Resolve the credentials described in envpkt.toml and inject them into the GitHub Actions job environment — masking secret values in the log and writing them to $GITHUB_ENV so the rest of the job can use them. This is the CLI engine behind the GitHub Action.

Terminal window
envpkt env github [options]

Run it as a step in a job; later steps in the same job inherit the variables:

- run: npx envpkt env github --strict
env:
ENVPKT_AGE_KEY: ${{ secrets.ENVPKT_AGE_KEY }}
- run: ./build.sh # sees the resolved vars

| Option | Description | Default | | --------------------- | ---------------------------------------------------- | ------------- | | -c, --config <path> | Path to envpkt.toml | Auto-detected | | --profile <profile> | fnox profile to use | — | | --strict | Exit non-zero if the pre-flight audit is not healthy | false |

For each resolved entry, using the namespaced wire name:

  • Secrets ([secret.*]) — a ::add-mask::<value> workflow command on stdout so GitHub redacts the value everywhere in the log, then the assignment is appended to $GITHUB_ENV.
  • Env defaults ([env.*]) — appended to $GITHUB_ENV. These are non-secret by design and are not masked.

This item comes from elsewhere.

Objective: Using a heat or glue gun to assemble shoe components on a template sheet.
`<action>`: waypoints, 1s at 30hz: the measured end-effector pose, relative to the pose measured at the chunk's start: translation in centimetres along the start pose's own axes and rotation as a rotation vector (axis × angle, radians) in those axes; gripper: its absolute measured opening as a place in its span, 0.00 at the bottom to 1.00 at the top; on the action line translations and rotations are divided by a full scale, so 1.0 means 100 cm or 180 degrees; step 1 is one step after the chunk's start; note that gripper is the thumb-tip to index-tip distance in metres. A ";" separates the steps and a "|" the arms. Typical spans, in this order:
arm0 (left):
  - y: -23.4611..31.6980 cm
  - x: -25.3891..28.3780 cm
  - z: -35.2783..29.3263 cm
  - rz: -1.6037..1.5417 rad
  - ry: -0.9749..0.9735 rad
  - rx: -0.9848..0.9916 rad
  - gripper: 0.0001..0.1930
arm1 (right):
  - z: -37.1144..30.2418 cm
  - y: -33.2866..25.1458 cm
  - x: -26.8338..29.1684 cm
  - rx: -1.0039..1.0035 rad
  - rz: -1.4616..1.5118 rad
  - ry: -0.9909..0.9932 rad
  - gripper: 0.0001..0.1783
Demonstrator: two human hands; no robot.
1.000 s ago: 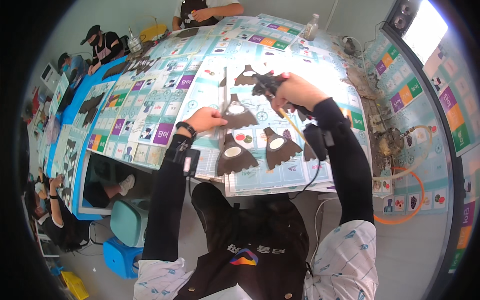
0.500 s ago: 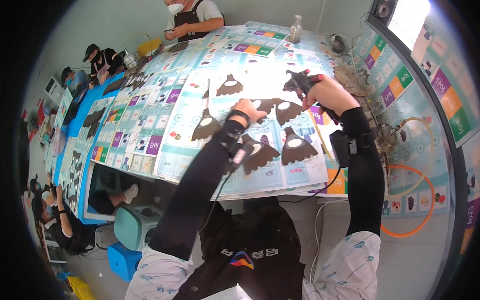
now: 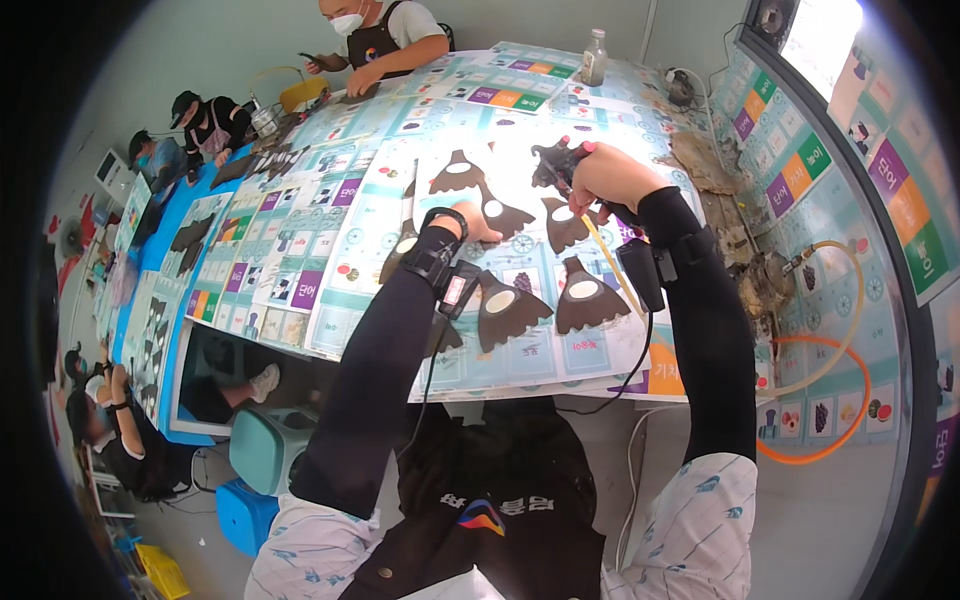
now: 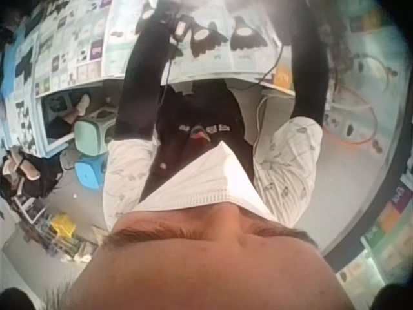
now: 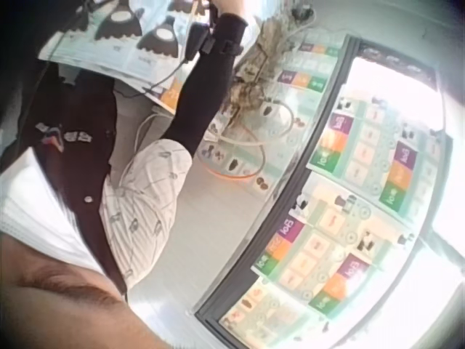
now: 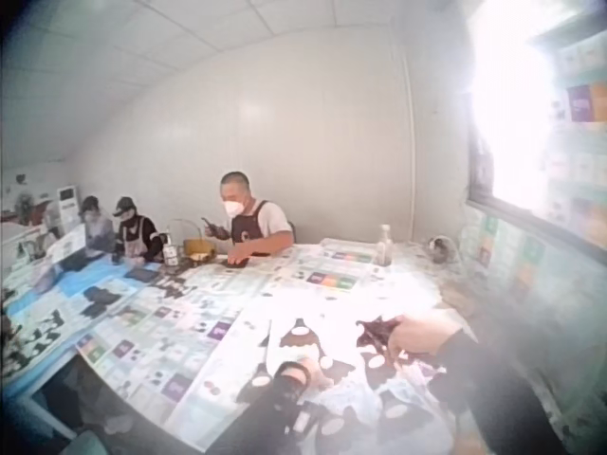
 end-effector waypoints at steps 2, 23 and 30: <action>-0.009 0.001 -0.001 0.0208 -0.0133 -0.0221 0.40 | 0.015 -0.003 -0.008 -0.0025 0.0138 -0.0202 0.09; -0.036 -0.017 0.005 -0.0258 -0.0132 -0.0023 0.44 | 0.097 -0.002 -0.079 -0.0424 -0.0600 -0.0429 0.10; -0.031 0.009 -0.021 0.0027 -0.0086 -0.0209 0.48 | 0.097 -0.001 -0.083 -0.0529 -0.0533 -0.0615 0.07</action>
Point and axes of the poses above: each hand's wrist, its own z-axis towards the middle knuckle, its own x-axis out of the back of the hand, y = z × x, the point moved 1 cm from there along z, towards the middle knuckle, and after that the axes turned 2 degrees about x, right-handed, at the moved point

Assignments use the multiline heredoc form, so values with newlines or special characters are safe:

Terminal window
$ envpkt env github # (GITHUB_ENV pointed at the runner's env file)
::add-mask::sk-live-...
# appended to $GITHUB_ENV:
CIV__API_KEY<<__ENVPKT_59bbd943__
sk-live-...
__ENVPKT_59bbd943__

When $GITHUB_ENV is not set (e.g. running locally), the assignments are printed to stdout with a warning instead — useful for previewing output off-runner.

Sealed (encrypted_value) packets are the typical CI source. Commit them to the repo and supply the age private key as a GitHub secret via ENVPKT_AGE_KEYboot() materializes it to a private temp file to decrypt, no key file needed. Identity precedence:

identity.key_file > ENVPKT_AGE_KEY_FILE > ENVPKT_AGE_KEY (inline) > ~/.envpkt/age-key.txt

With --strict, the command exits with the audit’s exit code (1 degraded, 2 critical) after injecting — failing the build on expired or missing credentials. Without --strict it always exits 0.